The debt avalanche method (highest interest first) minimises the total interest paid. The debt snowball method (smallest balance first) feels faster psychologically. Use whichever you'll actually stick to. And cut new bad debt immediately—if you keep accumulating new credit card charges while paying off the old ones, you'll never get ahead.
Q: Should I use savings to pay off debt?
Only if the debt interest rate exceeds your savings rate. If you have a savings account earning 4% and credit card debt at 22%, yes—pay off the card. If you have £5,000 in savings and £10,000 in mortgage debt at 4%, keep the savings separate for emergencies and pay the mortgage normally.
Q: I'm drowning in bad debt. Where do I start?
Stop accumulating new bad debt first—that's non-negotiable. Then create a debt payoff plan listing every debt, its balance, its interest rate, and your monthly payment. Prioritise by interest rate (highest first) and attack it aggressively. Set aside even £20/month as an emergency buffer—that prevents new debt from spiralling. You'll be shocked how fast high-interest debt disappears once you stop adding to it.
The Bottom Line
Good debt and bad debt aren't moral categories—they're financial ones. Good debt is leverage that creates wealth; bad debt is leverage that destroys it.

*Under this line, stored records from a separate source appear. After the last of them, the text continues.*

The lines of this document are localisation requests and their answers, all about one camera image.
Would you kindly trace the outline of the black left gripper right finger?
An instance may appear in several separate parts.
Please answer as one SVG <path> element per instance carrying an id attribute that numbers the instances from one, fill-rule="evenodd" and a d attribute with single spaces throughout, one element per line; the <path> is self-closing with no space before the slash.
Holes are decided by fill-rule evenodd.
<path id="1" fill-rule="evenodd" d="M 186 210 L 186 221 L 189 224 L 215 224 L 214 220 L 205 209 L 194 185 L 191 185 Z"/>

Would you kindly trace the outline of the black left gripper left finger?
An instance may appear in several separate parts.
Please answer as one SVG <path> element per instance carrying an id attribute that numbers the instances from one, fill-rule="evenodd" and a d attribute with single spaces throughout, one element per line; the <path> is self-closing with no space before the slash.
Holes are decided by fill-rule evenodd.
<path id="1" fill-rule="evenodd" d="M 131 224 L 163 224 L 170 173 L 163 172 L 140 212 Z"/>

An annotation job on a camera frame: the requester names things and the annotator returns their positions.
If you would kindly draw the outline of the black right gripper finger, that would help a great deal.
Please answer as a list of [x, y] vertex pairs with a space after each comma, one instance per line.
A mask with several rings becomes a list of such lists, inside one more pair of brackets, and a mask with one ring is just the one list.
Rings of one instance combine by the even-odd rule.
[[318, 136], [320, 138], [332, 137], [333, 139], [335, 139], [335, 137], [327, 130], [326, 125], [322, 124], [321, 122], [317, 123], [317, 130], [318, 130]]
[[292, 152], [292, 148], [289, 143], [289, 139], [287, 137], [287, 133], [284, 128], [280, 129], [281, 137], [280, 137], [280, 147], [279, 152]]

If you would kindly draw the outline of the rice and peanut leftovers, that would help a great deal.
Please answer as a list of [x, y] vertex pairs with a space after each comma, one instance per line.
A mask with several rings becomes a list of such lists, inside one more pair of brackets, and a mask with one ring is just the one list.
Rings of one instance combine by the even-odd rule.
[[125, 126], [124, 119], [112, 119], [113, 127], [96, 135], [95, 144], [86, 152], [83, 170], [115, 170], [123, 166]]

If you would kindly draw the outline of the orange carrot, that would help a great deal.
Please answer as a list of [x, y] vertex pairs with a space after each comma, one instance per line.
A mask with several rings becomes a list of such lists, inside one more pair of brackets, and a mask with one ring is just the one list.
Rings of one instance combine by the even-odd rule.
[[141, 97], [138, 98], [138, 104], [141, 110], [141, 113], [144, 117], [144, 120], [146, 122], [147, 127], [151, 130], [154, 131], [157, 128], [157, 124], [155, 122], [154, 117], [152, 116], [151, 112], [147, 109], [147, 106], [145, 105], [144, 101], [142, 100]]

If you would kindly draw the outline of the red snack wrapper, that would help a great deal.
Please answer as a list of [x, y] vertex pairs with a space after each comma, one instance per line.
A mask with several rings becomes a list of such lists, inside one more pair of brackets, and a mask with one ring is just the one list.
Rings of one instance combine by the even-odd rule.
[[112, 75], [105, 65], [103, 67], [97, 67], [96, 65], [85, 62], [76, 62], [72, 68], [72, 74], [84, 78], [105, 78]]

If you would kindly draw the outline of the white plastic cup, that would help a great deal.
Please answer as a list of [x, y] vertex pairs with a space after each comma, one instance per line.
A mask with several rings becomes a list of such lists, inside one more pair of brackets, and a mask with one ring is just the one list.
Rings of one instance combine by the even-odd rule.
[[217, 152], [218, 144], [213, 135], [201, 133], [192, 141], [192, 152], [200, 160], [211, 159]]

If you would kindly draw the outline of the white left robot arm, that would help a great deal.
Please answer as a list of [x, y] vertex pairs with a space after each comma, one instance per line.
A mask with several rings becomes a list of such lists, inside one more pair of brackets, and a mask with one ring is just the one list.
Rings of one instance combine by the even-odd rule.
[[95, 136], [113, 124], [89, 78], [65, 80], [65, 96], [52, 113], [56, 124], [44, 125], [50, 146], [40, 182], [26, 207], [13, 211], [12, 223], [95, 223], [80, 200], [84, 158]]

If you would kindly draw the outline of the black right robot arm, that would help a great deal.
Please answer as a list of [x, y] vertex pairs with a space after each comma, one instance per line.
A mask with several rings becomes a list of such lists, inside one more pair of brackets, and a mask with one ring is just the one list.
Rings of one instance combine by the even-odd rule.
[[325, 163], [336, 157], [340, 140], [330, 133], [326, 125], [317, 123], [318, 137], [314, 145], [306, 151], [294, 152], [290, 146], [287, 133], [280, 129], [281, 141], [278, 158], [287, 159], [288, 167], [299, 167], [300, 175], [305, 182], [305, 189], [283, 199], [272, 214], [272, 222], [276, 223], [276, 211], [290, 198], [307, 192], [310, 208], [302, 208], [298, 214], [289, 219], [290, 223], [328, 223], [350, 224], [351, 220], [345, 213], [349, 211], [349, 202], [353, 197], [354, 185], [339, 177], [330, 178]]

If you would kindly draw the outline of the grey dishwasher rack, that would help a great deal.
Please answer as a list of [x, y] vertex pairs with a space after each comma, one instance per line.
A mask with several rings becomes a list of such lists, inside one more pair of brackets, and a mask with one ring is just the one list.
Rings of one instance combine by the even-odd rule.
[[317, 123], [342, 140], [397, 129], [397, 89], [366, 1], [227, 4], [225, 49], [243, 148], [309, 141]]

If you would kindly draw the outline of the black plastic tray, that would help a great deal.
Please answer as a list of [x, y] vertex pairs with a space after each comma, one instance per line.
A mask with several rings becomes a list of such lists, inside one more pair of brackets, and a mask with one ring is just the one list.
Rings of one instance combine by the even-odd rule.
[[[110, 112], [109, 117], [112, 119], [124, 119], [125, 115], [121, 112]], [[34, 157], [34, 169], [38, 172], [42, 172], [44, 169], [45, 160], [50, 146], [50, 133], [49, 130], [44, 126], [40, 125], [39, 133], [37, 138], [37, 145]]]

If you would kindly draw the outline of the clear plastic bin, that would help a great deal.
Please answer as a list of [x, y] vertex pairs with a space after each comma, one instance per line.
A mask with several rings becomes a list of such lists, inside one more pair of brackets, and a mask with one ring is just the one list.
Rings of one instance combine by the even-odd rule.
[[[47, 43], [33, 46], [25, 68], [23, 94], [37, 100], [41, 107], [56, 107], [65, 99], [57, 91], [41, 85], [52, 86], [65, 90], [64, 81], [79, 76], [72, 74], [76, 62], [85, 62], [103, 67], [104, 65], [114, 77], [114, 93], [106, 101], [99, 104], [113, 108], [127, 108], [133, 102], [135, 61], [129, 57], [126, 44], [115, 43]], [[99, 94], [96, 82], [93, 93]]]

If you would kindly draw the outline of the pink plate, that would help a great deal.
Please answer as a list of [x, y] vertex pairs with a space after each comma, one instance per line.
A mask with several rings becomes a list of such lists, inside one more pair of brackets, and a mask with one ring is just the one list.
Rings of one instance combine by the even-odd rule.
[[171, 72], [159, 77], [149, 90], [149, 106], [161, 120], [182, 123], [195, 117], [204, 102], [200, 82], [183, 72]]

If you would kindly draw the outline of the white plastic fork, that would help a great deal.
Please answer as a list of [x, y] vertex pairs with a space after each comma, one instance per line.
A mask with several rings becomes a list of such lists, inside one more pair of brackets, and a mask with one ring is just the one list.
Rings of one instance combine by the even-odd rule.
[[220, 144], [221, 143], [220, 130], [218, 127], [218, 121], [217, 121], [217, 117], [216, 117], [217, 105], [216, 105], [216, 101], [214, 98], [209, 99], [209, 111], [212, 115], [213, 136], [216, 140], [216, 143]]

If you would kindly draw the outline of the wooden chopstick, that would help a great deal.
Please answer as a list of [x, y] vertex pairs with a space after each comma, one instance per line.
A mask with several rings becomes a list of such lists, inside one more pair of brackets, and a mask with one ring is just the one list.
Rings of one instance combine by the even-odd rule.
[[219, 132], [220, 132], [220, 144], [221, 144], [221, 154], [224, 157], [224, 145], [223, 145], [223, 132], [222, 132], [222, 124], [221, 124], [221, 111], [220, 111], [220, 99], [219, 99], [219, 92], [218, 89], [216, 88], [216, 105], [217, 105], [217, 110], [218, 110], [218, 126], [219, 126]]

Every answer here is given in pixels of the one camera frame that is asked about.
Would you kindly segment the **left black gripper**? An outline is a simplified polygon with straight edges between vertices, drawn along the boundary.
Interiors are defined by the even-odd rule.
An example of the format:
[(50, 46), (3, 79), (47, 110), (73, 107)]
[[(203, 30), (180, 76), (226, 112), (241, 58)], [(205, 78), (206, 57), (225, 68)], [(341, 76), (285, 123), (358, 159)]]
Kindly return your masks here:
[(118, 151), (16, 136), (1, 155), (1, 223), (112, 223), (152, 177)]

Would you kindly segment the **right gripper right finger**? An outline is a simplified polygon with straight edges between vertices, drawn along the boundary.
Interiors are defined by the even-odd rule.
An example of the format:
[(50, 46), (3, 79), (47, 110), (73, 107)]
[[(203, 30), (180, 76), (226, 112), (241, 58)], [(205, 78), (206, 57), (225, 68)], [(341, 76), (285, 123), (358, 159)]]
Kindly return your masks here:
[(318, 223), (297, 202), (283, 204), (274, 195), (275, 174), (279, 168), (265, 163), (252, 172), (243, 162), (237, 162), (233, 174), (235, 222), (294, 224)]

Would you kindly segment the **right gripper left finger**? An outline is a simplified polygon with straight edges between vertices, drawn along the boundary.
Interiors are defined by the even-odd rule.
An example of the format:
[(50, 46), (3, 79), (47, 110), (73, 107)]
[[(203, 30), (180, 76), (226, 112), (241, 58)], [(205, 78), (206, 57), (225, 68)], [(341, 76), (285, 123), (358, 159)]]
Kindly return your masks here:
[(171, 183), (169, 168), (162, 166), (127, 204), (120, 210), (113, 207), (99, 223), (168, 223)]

The smartest financial moves come from borrowing strategically (good debt), avoiding lifestyle borrowing (bad debt), and having a buffer so unexpected events don't force you into crisis debt.
Start by listing every debt you have: the balance, the interest rate, and what you're paying per month. Create a debt payoff plan using that list, prioritising by interest rate, not by balance. Then—and this is crucial—stop accumulating new bad debt. One or two months of discipline often reveals how much of your monthly spending is impulse versus intentional. That clarity is where real change starts.